If in 20 minutes, the feeder has not been eaten, the blood python will usually not eat it that day. Never leave a feeder in the enclosure for a longer period of time or overnight. This could cause harm, stress, and problems to your Blood Python. Simply remove the feeder to its separate enclosure along with food and water, and try again in three days.
Humidity levels should be between 50 – 60% throughout the entire enclosure. You can easily reach these levels by putting a water bowl into the enclosure and by misting the enclosure twice daily. These percentages are very important when your blood python starts to shed. The humidity will help your blood python shed more easily. You can easily measure the humidity percentages by using a digital hygrometer (humidity gauge). Dial hygrometers tend to give off inaccurate measurements.
During shed, do not attempt to handle your snake without caution. The blood pythons vision becomes altered at this point and he/she may consider your hand to be food and may attempt to strike you.
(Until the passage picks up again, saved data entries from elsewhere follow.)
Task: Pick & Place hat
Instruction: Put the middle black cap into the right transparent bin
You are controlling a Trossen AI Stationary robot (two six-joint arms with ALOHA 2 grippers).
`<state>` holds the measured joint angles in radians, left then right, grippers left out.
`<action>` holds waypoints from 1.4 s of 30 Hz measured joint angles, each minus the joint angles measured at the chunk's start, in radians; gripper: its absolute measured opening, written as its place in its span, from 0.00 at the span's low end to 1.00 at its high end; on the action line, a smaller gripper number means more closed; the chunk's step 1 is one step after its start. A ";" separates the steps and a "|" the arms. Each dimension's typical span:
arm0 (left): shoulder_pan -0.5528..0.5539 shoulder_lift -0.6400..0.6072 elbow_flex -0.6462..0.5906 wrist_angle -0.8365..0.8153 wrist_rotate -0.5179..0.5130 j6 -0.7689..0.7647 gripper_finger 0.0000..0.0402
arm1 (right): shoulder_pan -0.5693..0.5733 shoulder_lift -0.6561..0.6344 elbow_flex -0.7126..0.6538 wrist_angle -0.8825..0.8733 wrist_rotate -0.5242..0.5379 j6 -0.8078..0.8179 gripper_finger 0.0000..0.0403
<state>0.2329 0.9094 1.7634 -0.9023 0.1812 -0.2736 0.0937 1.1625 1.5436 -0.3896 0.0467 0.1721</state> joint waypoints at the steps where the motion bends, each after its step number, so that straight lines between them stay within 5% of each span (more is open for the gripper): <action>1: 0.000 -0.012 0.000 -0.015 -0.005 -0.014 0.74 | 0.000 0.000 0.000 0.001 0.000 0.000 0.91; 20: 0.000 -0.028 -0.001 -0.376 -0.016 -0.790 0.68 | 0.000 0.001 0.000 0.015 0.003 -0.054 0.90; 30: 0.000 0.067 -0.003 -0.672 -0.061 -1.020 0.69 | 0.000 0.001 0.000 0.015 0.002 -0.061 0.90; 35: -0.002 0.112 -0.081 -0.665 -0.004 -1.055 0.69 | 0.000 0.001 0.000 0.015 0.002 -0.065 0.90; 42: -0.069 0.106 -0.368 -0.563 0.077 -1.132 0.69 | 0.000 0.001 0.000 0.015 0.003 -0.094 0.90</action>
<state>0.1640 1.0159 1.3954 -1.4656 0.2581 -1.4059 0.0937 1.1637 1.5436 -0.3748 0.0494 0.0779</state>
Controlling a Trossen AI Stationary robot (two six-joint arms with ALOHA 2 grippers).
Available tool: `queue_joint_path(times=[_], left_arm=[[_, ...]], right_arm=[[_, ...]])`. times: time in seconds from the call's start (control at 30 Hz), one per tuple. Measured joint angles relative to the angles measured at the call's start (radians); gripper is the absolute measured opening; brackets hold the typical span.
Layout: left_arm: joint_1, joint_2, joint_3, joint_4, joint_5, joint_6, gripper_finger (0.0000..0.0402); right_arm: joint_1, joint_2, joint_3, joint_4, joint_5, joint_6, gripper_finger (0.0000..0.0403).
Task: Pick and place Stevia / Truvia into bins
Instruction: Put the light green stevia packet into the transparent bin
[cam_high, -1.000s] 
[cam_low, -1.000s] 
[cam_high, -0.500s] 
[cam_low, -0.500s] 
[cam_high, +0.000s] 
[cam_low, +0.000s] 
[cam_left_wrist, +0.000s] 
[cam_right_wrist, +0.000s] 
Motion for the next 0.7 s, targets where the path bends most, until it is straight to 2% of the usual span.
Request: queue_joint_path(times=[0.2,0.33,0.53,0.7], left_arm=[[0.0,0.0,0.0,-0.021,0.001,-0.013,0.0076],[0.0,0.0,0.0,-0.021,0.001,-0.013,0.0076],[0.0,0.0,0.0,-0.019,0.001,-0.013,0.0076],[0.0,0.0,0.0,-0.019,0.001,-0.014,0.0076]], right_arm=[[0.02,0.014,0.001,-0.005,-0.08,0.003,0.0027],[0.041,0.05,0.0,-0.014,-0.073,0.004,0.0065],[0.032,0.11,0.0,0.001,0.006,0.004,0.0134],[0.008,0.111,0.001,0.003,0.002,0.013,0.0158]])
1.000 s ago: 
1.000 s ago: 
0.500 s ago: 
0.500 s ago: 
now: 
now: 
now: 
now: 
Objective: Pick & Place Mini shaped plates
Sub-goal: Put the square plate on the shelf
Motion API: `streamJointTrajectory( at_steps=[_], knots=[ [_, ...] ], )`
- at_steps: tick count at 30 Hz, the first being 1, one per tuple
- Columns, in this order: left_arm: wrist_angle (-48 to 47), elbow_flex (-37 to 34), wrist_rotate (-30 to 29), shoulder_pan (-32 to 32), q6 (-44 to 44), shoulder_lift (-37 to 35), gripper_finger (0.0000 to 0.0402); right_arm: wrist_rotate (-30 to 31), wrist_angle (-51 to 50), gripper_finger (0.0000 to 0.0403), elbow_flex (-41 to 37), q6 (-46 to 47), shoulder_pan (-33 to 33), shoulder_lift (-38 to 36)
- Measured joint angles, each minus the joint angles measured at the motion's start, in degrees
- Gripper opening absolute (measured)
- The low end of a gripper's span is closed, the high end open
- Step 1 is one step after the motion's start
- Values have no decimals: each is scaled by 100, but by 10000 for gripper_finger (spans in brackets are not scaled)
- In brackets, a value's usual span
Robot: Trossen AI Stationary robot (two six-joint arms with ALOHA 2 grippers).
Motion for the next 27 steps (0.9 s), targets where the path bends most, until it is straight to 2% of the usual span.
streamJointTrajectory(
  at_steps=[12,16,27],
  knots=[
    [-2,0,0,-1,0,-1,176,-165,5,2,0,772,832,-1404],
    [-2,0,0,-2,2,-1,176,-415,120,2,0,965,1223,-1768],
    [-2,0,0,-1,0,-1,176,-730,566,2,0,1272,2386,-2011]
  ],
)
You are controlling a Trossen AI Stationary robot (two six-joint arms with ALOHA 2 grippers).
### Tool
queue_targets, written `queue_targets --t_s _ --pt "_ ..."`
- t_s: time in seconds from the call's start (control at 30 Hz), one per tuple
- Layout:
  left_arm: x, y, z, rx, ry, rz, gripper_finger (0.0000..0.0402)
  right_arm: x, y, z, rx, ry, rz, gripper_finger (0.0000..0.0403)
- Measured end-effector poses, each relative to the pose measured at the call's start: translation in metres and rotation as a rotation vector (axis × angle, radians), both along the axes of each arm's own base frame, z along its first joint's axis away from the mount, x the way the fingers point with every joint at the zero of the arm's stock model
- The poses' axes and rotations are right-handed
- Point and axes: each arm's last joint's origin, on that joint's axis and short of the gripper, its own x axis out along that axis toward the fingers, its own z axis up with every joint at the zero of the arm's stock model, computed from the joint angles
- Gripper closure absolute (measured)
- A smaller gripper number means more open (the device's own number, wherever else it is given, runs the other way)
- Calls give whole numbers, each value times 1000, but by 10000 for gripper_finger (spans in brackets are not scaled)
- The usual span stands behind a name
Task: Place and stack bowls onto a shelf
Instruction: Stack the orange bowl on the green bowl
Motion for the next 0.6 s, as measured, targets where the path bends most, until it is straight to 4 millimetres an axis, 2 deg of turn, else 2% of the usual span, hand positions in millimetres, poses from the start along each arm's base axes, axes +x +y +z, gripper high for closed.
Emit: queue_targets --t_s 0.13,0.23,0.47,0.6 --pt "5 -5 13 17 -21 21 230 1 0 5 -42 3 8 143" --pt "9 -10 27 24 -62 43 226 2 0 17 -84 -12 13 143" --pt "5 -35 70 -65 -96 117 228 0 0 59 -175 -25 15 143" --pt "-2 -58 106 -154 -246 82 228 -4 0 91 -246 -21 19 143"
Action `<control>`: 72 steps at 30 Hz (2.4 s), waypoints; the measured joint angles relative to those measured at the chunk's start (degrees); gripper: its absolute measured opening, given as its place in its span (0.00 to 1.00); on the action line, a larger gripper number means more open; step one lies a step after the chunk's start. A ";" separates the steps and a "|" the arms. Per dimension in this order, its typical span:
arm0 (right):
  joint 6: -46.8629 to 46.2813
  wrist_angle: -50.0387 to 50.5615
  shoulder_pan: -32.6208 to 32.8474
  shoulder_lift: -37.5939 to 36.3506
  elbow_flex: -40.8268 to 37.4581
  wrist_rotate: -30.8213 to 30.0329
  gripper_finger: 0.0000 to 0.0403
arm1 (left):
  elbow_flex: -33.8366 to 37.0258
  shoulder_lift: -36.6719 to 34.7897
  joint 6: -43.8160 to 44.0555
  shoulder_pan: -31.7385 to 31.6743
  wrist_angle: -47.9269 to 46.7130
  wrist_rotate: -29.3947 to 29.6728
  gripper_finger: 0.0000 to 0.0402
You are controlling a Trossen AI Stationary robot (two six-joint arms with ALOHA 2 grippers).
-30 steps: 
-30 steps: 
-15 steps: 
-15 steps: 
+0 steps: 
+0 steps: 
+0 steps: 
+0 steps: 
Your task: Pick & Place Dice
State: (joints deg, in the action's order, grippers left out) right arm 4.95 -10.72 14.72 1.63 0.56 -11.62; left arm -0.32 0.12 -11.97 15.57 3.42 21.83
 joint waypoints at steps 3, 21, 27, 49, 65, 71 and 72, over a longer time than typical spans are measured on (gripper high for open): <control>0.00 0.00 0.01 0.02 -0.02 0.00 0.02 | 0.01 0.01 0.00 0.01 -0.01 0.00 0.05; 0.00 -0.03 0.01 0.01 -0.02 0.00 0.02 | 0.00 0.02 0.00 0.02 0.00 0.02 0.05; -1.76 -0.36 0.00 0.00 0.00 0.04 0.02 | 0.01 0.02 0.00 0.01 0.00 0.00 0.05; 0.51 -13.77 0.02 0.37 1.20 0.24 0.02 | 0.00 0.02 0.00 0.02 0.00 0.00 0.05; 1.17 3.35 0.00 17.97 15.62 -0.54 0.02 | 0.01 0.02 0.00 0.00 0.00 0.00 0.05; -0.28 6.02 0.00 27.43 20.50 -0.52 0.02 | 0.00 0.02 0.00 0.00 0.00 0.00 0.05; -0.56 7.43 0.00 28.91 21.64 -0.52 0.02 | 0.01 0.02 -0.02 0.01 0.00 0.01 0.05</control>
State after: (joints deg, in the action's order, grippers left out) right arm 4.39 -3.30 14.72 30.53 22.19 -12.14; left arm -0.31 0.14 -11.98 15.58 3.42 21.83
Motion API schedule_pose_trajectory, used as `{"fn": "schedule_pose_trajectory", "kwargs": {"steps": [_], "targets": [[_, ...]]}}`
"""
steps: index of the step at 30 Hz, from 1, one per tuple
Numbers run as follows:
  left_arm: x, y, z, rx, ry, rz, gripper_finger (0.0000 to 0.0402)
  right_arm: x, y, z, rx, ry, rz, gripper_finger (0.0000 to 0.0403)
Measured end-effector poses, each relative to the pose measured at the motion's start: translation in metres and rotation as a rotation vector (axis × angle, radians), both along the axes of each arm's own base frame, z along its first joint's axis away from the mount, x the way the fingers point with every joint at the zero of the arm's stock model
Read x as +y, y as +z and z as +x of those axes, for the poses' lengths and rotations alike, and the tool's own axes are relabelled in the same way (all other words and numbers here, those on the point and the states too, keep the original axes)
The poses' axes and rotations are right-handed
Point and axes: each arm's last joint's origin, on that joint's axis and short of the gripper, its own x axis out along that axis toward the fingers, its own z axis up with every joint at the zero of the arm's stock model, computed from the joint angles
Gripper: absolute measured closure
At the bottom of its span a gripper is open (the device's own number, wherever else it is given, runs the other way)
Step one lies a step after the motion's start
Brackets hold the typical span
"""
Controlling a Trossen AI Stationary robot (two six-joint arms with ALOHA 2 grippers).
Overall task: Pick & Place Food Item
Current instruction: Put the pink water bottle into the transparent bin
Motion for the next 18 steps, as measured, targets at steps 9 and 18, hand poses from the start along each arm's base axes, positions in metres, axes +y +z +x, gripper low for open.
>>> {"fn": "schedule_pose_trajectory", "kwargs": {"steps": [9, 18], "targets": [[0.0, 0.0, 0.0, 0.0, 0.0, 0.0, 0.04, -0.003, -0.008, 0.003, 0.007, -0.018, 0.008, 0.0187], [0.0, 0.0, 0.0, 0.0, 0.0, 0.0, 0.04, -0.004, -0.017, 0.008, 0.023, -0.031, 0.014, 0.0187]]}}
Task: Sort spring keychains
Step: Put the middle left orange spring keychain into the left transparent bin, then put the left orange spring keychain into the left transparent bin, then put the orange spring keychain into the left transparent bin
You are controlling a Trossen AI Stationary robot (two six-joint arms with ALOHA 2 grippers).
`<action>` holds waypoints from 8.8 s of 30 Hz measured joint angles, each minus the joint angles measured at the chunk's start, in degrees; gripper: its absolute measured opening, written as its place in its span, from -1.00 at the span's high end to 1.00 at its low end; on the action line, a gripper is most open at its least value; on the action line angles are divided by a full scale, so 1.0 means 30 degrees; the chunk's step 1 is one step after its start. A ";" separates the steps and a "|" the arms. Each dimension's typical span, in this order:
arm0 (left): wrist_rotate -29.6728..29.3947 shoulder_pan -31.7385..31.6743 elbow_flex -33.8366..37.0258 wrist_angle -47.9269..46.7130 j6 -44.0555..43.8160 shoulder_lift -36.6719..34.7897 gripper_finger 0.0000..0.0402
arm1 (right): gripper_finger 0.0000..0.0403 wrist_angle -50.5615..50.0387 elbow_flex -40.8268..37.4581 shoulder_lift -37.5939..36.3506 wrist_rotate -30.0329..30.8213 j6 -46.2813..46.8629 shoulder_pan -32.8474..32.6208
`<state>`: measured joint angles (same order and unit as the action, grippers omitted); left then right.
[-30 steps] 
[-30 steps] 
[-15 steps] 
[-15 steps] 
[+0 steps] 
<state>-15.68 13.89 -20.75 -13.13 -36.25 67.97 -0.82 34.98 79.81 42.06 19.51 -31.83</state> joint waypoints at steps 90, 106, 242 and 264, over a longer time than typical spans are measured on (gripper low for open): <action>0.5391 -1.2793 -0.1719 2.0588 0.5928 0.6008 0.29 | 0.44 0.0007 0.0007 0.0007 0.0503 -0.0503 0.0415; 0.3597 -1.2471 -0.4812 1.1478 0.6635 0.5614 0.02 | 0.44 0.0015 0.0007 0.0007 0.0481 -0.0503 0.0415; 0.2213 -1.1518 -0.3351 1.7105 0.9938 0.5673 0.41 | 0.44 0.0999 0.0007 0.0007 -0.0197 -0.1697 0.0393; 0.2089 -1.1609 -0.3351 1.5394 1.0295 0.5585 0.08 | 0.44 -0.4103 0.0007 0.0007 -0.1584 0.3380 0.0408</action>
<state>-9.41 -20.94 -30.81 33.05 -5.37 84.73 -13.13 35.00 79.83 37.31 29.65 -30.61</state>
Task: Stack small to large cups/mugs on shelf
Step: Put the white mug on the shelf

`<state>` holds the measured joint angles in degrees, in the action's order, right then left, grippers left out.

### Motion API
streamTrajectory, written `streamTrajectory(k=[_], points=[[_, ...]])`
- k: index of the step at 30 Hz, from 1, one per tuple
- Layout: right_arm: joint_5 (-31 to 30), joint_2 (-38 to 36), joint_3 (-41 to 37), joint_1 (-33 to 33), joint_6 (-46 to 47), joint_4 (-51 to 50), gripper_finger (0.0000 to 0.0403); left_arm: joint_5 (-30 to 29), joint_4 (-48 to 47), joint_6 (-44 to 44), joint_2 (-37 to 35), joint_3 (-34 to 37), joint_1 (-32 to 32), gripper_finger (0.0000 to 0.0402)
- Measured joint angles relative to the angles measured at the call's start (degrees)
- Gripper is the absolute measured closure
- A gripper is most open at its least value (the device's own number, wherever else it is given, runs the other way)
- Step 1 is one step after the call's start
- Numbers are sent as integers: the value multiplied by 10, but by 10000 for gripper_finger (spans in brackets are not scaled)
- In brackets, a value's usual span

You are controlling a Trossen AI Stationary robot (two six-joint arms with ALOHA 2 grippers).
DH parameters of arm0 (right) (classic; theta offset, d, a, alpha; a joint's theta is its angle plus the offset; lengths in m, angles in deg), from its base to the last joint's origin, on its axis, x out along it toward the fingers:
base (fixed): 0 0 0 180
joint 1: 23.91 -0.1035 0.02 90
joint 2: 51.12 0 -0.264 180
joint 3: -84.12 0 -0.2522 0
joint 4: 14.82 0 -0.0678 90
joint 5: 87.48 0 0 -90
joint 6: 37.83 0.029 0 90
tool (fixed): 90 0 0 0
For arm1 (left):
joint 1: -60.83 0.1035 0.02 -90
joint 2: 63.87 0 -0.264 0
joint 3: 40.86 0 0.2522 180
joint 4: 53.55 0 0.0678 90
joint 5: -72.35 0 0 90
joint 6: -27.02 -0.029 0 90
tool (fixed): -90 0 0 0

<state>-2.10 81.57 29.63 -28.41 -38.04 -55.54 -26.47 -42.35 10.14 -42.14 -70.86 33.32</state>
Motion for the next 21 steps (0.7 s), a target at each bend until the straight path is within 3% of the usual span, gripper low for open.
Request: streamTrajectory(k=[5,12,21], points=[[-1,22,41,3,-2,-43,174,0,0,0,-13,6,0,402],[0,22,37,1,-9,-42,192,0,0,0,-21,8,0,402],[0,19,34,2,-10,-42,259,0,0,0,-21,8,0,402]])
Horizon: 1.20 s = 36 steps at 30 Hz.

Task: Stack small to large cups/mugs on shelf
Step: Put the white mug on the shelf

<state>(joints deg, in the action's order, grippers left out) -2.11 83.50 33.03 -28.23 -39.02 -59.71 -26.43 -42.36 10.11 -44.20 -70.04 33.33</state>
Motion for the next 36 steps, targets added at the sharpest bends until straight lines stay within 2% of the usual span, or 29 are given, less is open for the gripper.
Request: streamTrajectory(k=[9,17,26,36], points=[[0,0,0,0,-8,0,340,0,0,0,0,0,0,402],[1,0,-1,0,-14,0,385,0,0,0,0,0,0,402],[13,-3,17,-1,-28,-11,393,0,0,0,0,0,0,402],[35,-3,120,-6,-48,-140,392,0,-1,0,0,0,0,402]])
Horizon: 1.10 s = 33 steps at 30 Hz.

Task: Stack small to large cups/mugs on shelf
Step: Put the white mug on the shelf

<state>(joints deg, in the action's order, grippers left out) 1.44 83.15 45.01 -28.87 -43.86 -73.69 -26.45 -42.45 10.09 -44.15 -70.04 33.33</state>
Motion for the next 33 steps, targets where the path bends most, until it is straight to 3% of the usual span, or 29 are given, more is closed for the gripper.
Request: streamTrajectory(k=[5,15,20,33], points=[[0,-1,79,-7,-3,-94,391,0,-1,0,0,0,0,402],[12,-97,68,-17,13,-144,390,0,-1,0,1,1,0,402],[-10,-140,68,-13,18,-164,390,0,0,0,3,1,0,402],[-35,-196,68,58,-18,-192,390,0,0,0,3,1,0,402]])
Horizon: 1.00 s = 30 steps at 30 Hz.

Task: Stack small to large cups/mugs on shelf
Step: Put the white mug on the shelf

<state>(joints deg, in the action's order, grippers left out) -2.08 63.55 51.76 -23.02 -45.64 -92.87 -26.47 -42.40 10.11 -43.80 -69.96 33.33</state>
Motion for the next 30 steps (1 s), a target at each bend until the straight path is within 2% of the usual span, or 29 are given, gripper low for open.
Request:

A water bowl must be present in the enclosure to allow your blood python to hydrate and soak itself when he wants to. The size water bowl should be big enough for your blood python to submerge itself in the water if it wants to, but small enough to easily get out of.
Safe water to use:
- De-chlorinated water.
- Tap water that has been left out for 24 hours uncovered, allowing the chlorine to evaporate.
- Bottled water.
Unprinted newspaper, paper towels, or aspen may be used for a cheaper substrate. Repti bark, cypress mulch, and coconut husk are alternatives to add a little more naturalistic look to the enclosure. However, they are a little more expensive. But this will help with the more ‘at home’ feeling for your Blood Python. Sand is not recommended as a substrate.
Note: The information on this blood python care sheet is not a substitute for veterinary care.